Some plants are useful to recover pollutant soils for mining activities. This is phytoremediation, that is, using metallophyte plants which accumulate metals naturally, like the ones I discovered in Ecuador and Peru. That is a cheap method that can be applied in soils that are polluted by lead, cadmium, arsenic, and zinc, but itʼs not always useful if the environmental impact is severe. This problem is affecting many countries in South America, which have large mines. Look, one day I was studying the impact of arsenic ground and heavy metals in the Tourmaline mine, in the district of Canchaque, in the Andes. I was collecting samples of native soil and plants when, suddenly, a collaborator started shouting “Professor, letʼs go!”. I didnʼt understand anything until I saw Sendero Luminoso were coming down from the mountain! Since not long ago the guerrilla had killed people nearby, we took everything and left. And it is interesting: with the few samples we took, we published a scientific article in 1997, which is the most cited one in my scientific bibliography!

Nowadays itʼs impossible to put barriers to many pollutants. Chemical products go further than country frontiers: this is the problem with diffuse pollution. In northern Catalonia, for instance, there arenʼt large industrial pollutant factories but the wind brings us toxics from other factories in other areas. Another paradigmatic example was the explosion of the nuclear power station in Chernobyl (Ukraine), in which the dispersal of radioactive elements polluted soils and water in many European nations. By the way, now Trump is supporting the coal mine industry, which is highly pollutant!

Doing research, teaching, promoting vocations. Do researchers still need to work on the social projection of the scientist?

I never despised carrying out activities for the general public. Scientists cannot leave their social role aside, this is relevant and has a big training value, mostly for youngsters. When I was studying the course on Chemistry, in 1953, professor Kubiena entered the room and showed us some slides. Those were images on soil micromorphology, I was seventeen and I have not forgot about them because these are things you live when you are young. Scientists have to give in order to get something back, and create vocations. They cannot rest in their office, they have to be open and generous, like Dr. Virgili. I participated in guided trips, conferences, and dedicated time to publish works in the Catalan Society of Natural History, in Scholar Meetings of Diputació de Barcelona, publications in Reboll -the newsletter for the Center of Natural History of Conca de Barberà, and dissemination books which were edited by CIRIT in the program Trobada amb la Ciència to promote scientific vocations among young people.

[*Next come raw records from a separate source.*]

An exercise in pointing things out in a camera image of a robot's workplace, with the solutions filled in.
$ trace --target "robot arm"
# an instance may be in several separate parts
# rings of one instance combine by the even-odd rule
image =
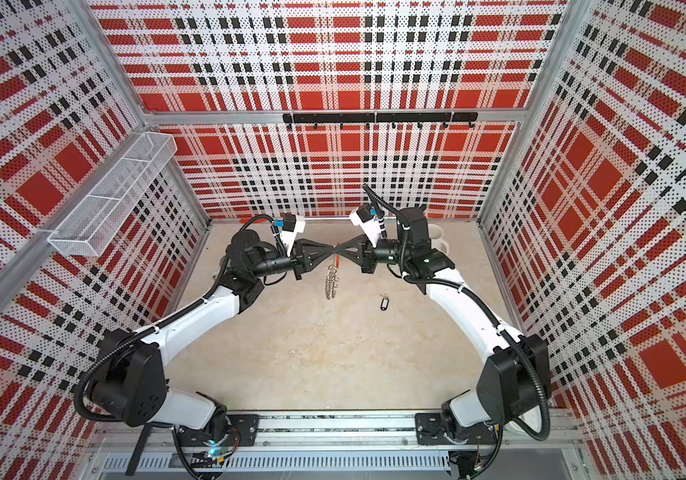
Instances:
[[[276,246],[246,228],[257,218],[271,221]],[[295,239],[305,225],[301,216],[284,217],[286,234],[276,224],[280,222],[270,216],[256,216],[233,235],[221,272],[202,297],[134,332],[108,332],[100,343],[98,360],[74,392],[76,410],[96,421],[121,421],[129,426],[165,423],[211,430],[211,438],[222,437],[225,406],[202,394],[167,386],[164,366],[201,335],[249,308],[263,291],[261,277],[293,271],[299,280],[334,252],[331,245]],[[87,410],[82,400],[85,392],[110,415]]]
[[[445,433],[462,441],[475,424],[492,421],[503,426],[512,421],[507,427],[513,431],[547,438],[550,381],[546,343],[538,335],[524,336],[495,315],[465,284],[452,260],[431,248],[422,209],[396,210],[365,189],[373,203],[396,215],[397,238],[380,234],[375,209],[366,204],[350,215],[364,235],[338,245],[336,253],[355,262],[366,274],[374,273],[377,264],[399,264],[401,277],[450,314],[485,362],[476,390],[442,405]]]

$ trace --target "cup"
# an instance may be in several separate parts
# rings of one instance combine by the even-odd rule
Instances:
[[[450,254],[450,245],[444,240],[444,229],[441,226],[428,224],[428,238],[431,239],[431,248],[445,255]]]

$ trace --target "metal mesh basket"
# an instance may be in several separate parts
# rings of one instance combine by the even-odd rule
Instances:
[[[63,255],[100,256],[177,151],[169,134],[145,132],[50,235]]]

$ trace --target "beige floor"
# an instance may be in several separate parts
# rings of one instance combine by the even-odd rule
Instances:
[[[476,224],[440,225],[466,282],[507,319]],[[181,305],[210,287],[239,227],[213,226]],[[255,229],[271,239],[265,225]],[[351,224],[309,222],[300,236],[336,244],[358,234]],[[439,408],[475,386],[478,354],[415,286],[393,278],[385,265],[365,275],[341,258],[337,297],[326,300],[326,273],[325,262],[301,281],[288,274],[267,286],[249,310],[172,360],[165,369],[171,385],[203,392],[230,409]],[[390,298],[385,312],[381,295]]]

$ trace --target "plaid wall panel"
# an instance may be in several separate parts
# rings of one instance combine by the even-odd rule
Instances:
[[[0,268],[134,126],[59,2],[0,2]]]
[[[593,2],[487,225],[606,478],[686,477],[686,2]]]
[[[106,330],[162,317],[202,229],[162,172],[99,258],[53,254],[0,316],[0,478],[69,478],[96,427],[71,390]]]
[[[88,4],[148,110],[359,110],[525,105],[566,0]]]
[[[348,215],[372,185],[433,218],[476,216],[513,122],[372,125],[172,125],[175,156],[214,218],[269,212]]]

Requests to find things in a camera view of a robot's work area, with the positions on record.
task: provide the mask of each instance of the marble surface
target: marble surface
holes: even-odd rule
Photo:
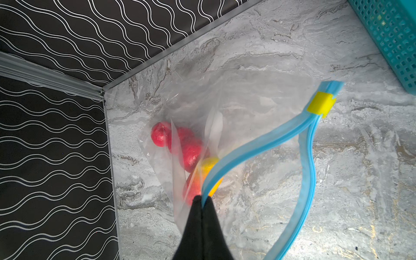
[[[124,260],[171,259],[181,239],[172,205],[138,145],[152,116],[139,105],[157,105],[158,88],[173,77],[215,69],[346,82],[319,125],[315,199],[285,259],[416,258],[415,97],[402,89],[348,2],[264,0],[106,93]],[[257,181],[236,184],[254,194]],[[292,181],[295,188],[299,175]],[[222,199],[214,196],[220,217]],[[273,215],[277,206],[265,197],[248,201],[247,219],[223,228],[235,259],[262,259],[290,214],[257,218],[259,207]]]

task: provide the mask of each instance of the blue mesh basket
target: blue mesh basket
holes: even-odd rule
[[[349,0],[405,90],[416,94],[416,0]]]

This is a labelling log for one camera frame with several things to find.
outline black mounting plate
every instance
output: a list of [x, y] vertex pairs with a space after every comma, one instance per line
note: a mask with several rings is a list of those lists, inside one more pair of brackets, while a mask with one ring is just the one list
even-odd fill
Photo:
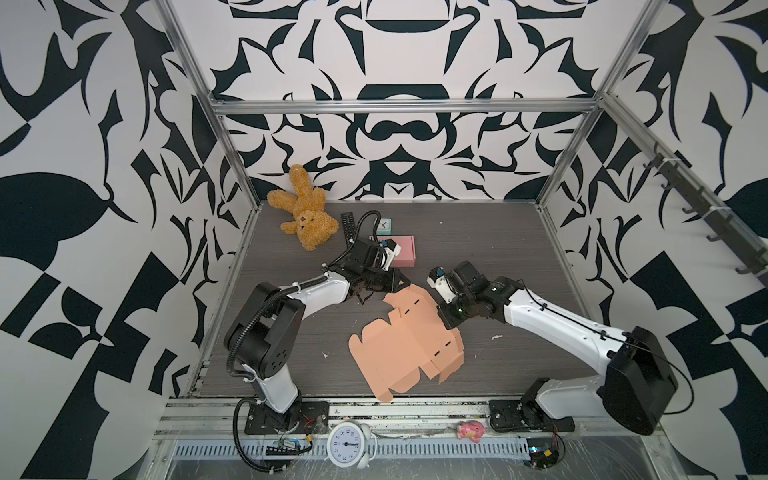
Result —
[[521, 411], [518, 409], [520, 400], [491, 400], [488, 407], [491, 409], [489, 424], [496, 432], [552, 432], [553, 427], [558, 427], [558, 432], [573, 432], [576, 429], [573, 417], [564, 419], [550, 419], [544, 415], [542, 423], [526, 425]]
[[[248, 410], [248, 418], [245, 421], [246, 435], [279, 435], [282, 433], [269, 425], [267, 421], [267, 410], [269, 409], [264, 404], [250, 406]], [[322, 419], [323, 415], [325, 415], [326, 418], [323, 420], [327, 422], [329, 411], [330, 404], [328, 402], [301, 402], [299, 424], [293, 430], [293, 433], [296, 435], [302, 435], [304, 433], [304, 426], [307, 423], [305, 417], [309, 417], [310, 420], [315, 420], [318, 417]]]

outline orange cardboard sheet
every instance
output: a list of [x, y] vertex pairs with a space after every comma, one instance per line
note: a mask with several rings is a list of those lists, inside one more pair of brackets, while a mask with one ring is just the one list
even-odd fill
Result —
[[366, 377], [373, 395], [382, 402], [394, 398], [390, 390], [408, 392], [421, 375], [440, 375], [443, 382], [464, 363], [464, 343], [458, 329], [447, 330], [437, 314], [437, 303], [420, 286], [390, 293], [389, 322], [376, 319], [349, 338], [349, 351]]

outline small square clock
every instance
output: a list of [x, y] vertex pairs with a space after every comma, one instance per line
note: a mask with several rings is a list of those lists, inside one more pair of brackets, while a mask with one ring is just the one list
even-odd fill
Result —
[[376, 227], [376, 235], [392, 235], [392, 219], [382, 218]]

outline clock face
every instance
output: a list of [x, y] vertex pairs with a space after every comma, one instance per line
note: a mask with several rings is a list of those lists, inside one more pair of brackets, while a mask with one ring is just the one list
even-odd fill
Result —
[[345, 426], [333, 433], [328, 447], [329, 455], [338, 463], [350, 463], [357, 460], [362, 448], [362, 439], [357, 429]]

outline white alarm clock
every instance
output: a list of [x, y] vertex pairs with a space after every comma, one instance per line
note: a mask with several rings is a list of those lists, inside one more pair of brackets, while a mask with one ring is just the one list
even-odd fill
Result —
[[333, 427], [328, 435], [328, 458], [338, 467], [346, 468], [357, 464], [357, 468], [365, 468], [373, 459], [366, 451], [367, 442], [372, 437], [376, 438], [368, 425], [342, 422]]

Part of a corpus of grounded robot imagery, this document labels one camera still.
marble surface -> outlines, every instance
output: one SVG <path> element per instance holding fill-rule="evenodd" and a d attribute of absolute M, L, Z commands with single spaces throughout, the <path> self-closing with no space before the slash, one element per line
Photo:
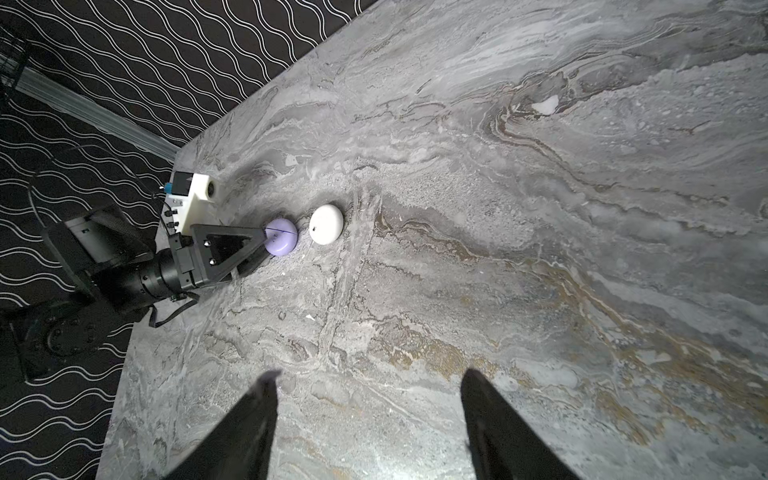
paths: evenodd
<path fill-rule="evenodd" d="M 766 11 L 380 0 L 180 151 L 300 241 L 134 329 L 99 478 L 273 368 L 272 478 L 471 478 L 469 366 L 583 478 L 764 478 Z"/>

purple ball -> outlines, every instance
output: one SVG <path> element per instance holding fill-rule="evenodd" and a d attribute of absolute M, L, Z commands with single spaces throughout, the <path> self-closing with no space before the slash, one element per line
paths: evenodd
<path fill-rule="evenodd" d="M 266 251 L 275 257 L 287 255 L 294 248 L 299 239 L 296 233 L 296 226 L 288 219 L 276 218 L 264 227 L 266 233 L 266 242 L 264 246 Z"/>

white egg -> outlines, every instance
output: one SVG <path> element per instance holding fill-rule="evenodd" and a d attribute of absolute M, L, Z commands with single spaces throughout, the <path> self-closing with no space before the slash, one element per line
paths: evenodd
<path fill-rule="evenodd" d="M 315 243 L 327 245 L 339 238 L 343 227 L 341 210 L 331 204 L 323 205 L 310 218 L 310 237 Z"/>

black fabric with white wavy lines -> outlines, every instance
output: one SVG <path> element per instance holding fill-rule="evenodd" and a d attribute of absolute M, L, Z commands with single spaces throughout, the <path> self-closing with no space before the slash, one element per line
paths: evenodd
<path fill-rule="evenodd" d="M 375 0 L 6 0 L 48 77 L 182 146 Z"/>
<path fill-rule="evenodd" d="M 111 154 L 91 148 L 50 160 L 51 154 L 84 144 Z M 17 93 L 0 115 L 3 310 L 74 290 L 42 243 L 41 226 L 27 200 L 27 184 L 36 170 L 35 204 L 46 223 L 114 202 L 152 240 L 161 200 L 153 200 L 156 190 L 149 188 L 159 189 L 170 176 L 166 161 Z M 0 478 L 95 477 L 131 327 L 115 329 L 79 366 L 0 389 Z"/>

black mesh basket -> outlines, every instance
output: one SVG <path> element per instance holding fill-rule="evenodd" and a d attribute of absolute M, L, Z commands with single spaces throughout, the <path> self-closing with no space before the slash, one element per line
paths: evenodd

Science is linked to a high level of specialization, a content compartment so that knowledge flows. Are these the identity signs of science in the 21st century?

Personally, science is getting more and more transverse. This can turn into a dispersion of the study core, the soul of the matter, like some say. Therefore, we need to find a balance so as not to forget about the basic knowledge of science, and then associate them with disciplines such as biology, geology, medicine, etc. Otherwise, there is a risk of getting some hints of shallow knowledge. If you want to focus on research, it is essential for you to like science, to be patient and be constant. This is the message I would like to share with the youngsters that will be future generations of researchers. Let me add that it wouldn't be fair to end this interview without thanking my beloved wife Joana for the sacrifice regarding the many hours I take from her and the family, and her courage, criteria and scientific knowledge have been crucial in my university life, including our daily life.